Instructions for the task –
From the first line of the entries below to the line with "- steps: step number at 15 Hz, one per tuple", give each line again exactly.

Supplied records –
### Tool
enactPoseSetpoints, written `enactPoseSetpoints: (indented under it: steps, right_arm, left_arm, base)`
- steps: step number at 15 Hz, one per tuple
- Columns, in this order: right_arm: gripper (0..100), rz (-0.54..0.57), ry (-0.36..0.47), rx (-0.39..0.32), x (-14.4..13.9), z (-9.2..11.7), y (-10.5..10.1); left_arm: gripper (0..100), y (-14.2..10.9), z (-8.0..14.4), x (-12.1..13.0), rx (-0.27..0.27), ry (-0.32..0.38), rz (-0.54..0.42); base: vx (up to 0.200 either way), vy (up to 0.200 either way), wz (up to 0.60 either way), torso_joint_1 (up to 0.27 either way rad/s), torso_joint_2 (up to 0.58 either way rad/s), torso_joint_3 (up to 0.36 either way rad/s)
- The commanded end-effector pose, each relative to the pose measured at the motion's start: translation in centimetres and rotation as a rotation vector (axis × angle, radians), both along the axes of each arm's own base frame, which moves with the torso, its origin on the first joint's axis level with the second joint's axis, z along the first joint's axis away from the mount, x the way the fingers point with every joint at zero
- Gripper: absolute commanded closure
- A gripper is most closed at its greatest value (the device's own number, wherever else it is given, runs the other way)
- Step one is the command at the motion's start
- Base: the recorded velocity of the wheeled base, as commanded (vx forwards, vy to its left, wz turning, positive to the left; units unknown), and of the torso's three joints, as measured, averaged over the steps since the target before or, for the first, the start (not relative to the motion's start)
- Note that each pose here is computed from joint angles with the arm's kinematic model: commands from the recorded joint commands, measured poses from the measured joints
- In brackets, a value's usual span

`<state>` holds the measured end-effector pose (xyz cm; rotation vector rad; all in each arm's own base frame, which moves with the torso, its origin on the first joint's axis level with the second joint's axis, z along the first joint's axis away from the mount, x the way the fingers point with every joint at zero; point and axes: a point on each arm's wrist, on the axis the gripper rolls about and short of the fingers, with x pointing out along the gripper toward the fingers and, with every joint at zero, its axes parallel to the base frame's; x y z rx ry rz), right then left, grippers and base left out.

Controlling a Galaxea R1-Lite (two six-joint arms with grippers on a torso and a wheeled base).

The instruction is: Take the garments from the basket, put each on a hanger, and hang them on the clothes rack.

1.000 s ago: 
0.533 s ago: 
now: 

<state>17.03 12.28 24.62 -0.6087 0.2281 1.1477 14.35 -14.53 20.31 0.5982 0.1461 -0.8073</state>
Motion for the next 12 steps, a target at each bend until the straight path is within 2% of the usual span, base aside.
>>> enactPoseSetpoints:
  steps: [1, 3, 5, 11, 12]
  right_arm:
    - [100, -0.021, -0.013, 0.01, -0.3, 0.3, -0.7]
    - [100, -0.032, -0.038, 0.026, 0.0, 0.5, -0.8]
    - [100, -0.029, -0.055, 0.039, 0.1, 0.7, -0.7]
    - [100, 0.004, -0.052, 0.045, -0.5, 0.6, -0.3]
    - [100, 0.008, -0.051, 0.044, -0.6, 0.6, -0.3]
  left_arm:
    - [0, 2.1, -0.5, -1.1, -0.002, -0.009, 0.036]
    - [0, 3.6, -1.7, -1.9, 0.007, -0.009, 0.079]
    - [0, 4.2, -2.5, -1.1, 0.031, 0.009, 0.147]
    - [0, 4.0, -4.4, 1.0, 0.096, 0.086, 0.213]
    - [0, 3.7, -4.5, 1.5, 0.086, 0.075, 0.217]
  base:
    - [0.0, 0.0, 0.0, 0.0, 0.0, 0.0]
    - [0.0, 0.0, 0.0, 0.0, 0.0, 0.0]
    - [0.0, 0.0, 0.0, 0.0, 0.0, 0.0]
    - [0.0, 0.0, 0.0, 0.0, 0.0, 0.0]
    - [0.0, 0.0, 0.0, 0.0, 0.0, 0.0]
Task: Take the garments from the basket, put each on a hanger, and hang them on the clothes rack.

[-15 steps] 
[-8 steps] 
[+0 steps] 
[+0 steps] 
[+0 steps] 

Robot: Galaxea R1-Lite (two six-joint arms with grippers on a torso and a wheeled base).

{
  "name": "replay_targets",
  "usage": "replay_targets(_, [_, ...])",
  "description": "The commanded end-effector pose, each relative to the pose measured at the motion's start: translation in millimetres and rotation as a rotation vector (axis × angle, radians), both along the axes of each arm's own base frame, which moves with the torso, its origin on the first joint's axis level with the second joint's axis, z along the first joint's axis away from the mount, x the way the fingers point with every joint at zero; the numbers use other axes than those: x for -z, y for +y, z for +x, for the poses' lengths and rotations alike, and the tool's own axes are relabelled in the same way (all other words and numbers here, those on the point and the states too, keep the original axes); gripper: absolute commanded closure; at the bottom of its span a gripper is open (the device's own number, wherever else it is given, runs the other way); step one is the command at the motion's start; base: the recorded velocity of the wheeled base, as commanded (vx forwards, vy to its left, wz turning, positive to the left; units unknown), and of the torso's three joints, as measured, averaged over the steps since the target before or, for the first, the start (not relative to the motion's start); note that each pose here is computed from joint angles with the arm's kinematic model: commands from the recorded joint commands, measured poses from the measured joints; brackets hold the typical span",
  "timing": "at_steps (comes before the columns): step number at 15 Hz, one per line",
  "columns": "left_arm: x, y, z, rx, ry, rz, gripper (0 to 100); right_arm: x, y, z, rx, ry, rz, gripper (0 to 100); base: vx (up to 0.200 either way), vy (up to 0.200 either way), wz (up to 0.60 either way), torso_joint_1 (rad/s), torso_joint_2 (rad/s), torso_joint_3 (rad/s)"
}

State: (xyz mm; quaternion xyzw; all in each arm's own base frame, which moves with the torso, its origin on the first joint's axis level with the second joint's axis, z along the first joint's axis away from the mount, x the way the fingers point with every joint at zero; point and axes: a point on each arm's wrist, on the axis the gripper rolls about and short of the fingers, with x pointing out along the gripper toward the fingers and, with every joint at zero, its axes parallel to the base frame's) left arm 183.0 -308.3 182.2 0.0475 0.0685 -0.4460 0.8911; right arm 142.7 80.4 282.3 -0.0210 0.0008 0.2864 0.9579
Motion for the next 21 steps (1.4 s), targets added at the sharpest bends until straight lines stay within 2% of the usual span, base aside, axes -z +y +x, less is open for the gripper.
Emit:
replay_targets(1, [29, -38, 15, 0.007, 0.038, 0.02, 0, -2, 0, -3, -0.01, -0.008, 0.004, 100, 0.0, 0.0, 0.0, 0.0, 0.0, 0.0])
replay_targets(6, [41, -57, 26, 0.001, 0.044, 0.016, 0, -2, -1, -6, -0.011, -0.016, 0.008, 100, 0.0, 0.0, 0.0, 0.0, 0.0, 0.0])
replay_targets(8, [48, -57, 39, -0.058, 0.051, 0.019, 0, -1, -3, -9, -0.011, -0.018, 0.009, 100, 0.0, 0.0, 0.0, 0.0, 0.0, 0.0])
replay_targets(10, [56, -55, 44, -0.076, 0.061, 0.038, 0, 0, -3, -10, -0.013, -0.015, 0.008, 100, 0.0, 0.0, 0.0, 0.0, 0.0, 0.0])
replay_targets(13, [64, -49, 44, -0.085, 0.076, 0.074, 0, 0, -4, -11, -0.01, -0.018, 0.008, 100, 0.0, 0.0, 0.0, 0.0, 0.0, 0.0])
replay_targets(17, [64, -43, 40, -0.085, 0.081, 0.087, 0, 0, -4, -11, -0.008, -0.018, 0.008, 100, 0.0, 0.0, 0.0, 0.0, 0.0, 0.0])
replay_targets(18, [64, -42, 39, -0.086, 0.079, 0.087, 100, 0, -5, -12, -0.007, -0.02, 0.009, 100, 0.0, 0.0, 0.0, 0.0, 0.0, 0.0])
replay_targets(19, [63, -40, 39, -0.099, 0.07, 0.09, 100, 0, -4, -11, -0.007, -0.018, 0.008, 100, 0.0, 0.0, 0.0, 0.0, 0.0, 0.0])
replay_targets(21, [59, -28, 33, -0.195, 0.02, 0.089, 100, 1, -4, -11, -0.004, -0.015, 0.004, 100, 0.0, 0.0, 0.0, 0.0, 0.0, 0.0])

Solution below –
### Tool
enactPoseSetpoints, written `enactPoseSetpoints: (indented under it: steps, right_arm, left_arm, base)`
- steps: step number at 15 Hz, one per tuple

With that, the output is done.